From the first line of the listing, copy each line exactly until you have included the line with "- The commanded"; leave out the pictures.

-.-.-

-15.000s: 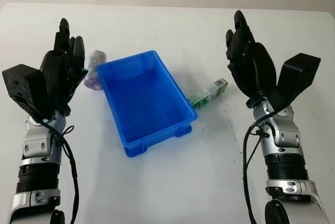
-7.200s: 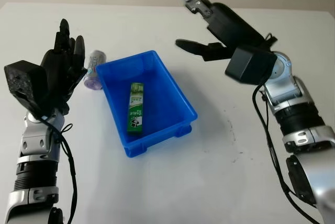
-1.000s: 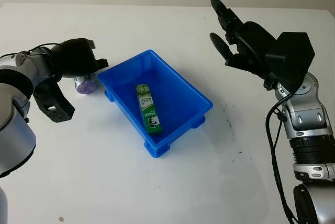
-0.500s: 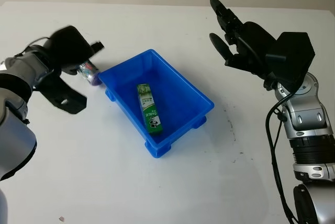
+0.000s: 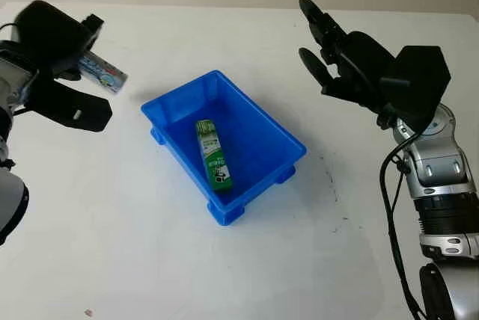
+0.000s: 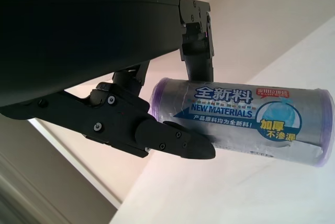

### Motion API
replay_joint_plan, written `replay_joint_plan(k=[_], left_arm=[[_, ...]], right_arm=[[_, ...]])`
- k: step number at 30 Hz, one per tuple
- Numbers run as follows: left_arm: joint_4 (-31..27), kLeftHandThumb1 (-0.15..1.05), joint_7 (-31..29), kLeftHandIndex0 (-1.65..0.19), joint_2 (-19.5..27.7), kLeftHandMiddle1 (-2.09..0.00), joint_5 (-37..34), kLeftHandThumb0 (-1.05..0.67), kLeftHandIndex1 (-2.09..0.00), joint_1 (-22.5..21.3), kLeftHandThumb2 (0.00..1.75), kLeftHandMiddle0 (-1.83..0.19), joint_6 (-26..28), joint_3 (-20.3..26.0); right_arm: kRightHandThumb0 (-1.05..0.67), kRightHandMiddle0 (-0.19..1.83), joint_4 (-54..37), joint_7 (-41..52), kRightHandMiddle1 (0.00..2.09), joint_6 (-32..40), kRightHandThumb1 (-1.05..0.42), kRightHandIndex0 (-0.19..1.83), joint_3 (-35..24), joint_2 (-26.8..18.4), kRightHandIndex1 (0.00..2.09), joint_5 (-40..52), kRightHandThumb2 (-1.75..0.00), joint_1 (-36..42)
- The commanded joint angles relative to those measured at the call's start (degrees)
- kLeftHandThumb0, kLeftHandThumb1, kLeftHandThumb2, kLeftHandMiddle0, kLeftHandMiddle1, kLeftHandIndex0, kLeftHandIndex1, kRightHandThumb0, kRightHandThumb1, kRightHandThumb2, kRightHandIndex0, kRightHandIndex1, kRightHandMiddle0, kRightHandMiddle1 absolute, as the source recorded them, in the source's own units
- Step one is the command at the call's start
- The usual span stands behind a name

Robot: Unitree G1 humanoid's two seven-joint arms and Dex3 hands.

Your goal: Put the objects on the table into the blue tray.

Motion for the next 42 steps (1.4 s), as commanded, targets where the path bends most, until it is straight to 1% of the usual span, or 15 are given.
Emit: replay_joint_plan(k=[1,3,4,5,7,8,13,16,20,25,27,34,36,39,42], left_arm=[[-0.6,1.05,1.0,-0.22,1.6,-2.09,0.5,-0.37,-1.57,-2.5,0.21,-0.26,1.2,0.0],[-0.7,1.05,1.3,-0.27,1.5,-2.09,-0.3,-0.35,-1.66,-2.6,0.13,-0.33,1.4,1.2],[-0.9,1.05,2.2,-0.24,1.6,-2.09,-0.8,-0.35,-1.75,-2.5,0.14,-0.36,1.1,1.8],[-1.1,1.05,3.0,-0.2,1.7,-2.09,-0.9,-0.35,-1.95,-2.5,0.14,-0.44,1.0,2.0],[-1.6,1.05,3.4,-0.17,1.6,-2.09,-2.3,-0.36,-2.06,-2.6,0.19,-0.49,0.3,3.6],[-1.9,1.05,3.5,-0.13,1.5,-2.09,-2.9,-0.37,-2.08,-2.6,0.24,-0.44,-0.2,4.3],[-4.1,1.05,5.1,-0.07,0.9,-2.09,-6.8,-0.36,-2.09,-2.4,0.32,-0.38,-4.2,8.3],[-5.7,1.05,4.7,-0.09,0.0,-2.09,-10.9,-0.35,-2.09,-2.1,0.31,-0.44,-6.9,12.0],[-8.7,1.05,3.5,-0.22,-0.8,-2.09,-15.9,-0.38,-2.09,-1.6,0.33,-0.52,-10.9,16.5],[-13.3,1.05,1.6,-0.21,-1.2,-2.09,-19.3,-0.39,-2.09,-0.4,0.34,-0.52,-13.4,20.0],[-15.4,1.05,0.0,-0.23,-1.4,-2.09,-20.7,-0.37,-2.09,0.3,0.31,-0.61,-14.0,21.4],[-21.6,1.05,-2.4,-0.22,-1.4,-2.09,-22.3,-0.4,-2.09,3.0,0.38,-0.68,-16.3,24.3],[-24.4,1.05,-3.8,-0.3,-1.8,-2.09,-23.6,-0.4,-2.09,4.5,0.36,-0.74,-17.2,25.5],[-27.4,1.05,-5.7,-0.33,-1.8,-2.09,-24.5,-0.39,-2.09,6.4,0.35,-0.76,-18.4,26.7],[-28.9,1.05,-6.8,-0.21,-1.6,-2.09,-25.6,-0.39,-2.06,8.2,0.33,-0.67,-21.8,27.4]], right_arm=[[-0.67,-0.19,0.0,0.5,0.01,0.1,-1.05,-0.19,-0.4,-0.3,0.0,0.7,-0.67,-0.3],[-0.67,-0.18,0.0,0.6,0.01,0.3,-1.05,-0.19,-0.6,-0.3,0.0,0.8,-0.66,-0.3],[-0.69,-0.18,0.2,0.6,0.01,0.2,-1.05,-0.19,-0.5,-0.3,0.0,0.8,-0.65,-0.4],[-0.68,-0.18,0.7,0.6,0.02,-0.1,-1.05,-0.19,-0.4,-0.2,0.0,0.7,-0.65,-0.6],[-0.69,-0.19,0.3,0.7,0.02,0.3,-1.05,-0.19,-0.5,-0.3,0.0,0.8,-0.65,-0.5],[-0.67,-0.19,0.1,0.8,0.01,0.5,-1.05,-0.19,-0.5,-0.3,0.0,0.9,-0.65,-0.4],[-0.65,-0.19,-0.2,1.3,0.0,1.4,-1.05,-0.19,-0.8,0.0,0.0,2.2,-0.65,-0.3],[-0.66,-0.19,0.1,1.0,0.0,1.0,-1.05,-0.19,-0.5,0.0,0.0,1.9,-0.65,-0.3],[-0.68,-0.19,0.8,0.7,0.01,0.3,-1.05,-0.19,-0.3,0.0,0.0,1.5,-0.65,-0.5],[-0.69,-0.18,0.8,0.5,0.02,-0.1,-1.05,-0.19,-0.2,0.0,0.0,1.3,-0.65,-0.4],[-0.69,-0.18,0.9,0.5,0.02,-0.2,-1.05,-0.19,-0.3,0.1,0.0,1.3,-0.65,-0.3],[-0.69,-0.18,1.1,0.4,0.03,-0.7,-1.05,-0.19,-0.4,0.1,0.0,1.3,-0.64,-0.1],[-0.69,-0.18,1.3,0.4,0.04,-0.9,-1.05,-0.19,-0.3,0.1,0.0,1.3,-0.65,-0.3],[-0.69,-0.19,1.4,0.4,0.04,-0.8,-1.05,-0.19,-0.2,0.1,0.0,1.2,-0.65,-0.4],[-0.7,-0.19,1.3,0.3,0.04,-0.5,-1.05,-0.19,-0.3,0.2,0.0,1.2,-0.65,-0.6]])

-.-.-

Reply to the exercise:
-15.000s: 
-7.200s: 
-1.000s: 
-0.500s: 
+0.000s: 
+0.000s: 

### Motion API
replay_joint_plan, written `replay_joint_plan(k=[_], left_arm=[[_, ...]], right_arm=[[_, ...]])`
- k: step number at 30 Hz, one per tuple
- Numbers run as follows: left_arm: joint_4 (-31..27), kLeftHandThumb1 (-0.15..1.05), joint_7 (-31..29), kLeftHandIndex0 (-1.65..0.19), joint_2 (-19.5..27.7), kLeftHandMiddle1 (-2.09..0.00), joint_5 (-37..34), kLeftHandThumb0 (-1.05..0.67), kLeftHandIndex1 (-2.09..0.00), joint_1 (-22.5..21.3), kLeftHandThumb2 (0.00..1.75), kLeftHandMiddle0 (-1.83..0.19), joint_6 (-26..28), joint_3 (-20.3..26.0); right_arm: kRightHandThumb0 (-1.05..0.67), kRightHandMiddle0 (-0.19..1.83), joint_4 (-54..37), joint_7 (-41..52), kRightHandMiddle1 (0.00..2.09), joint_6 (-32..40), kRightHandThumb1 (-1.05..0.42), kRightHandIndex0 (-0.19..1.83), joint_3 (-35..24), joint_2 (-26.8..18.4), kRightHandIndex1 (0.00..2.09), joint_5 (-40..52), kRightHandThumb2 (-1.75..0.00), joint_1 (-36..42)
- The commanded joint angles relative to those measured at the call's start (degrees)

No more output is expected here.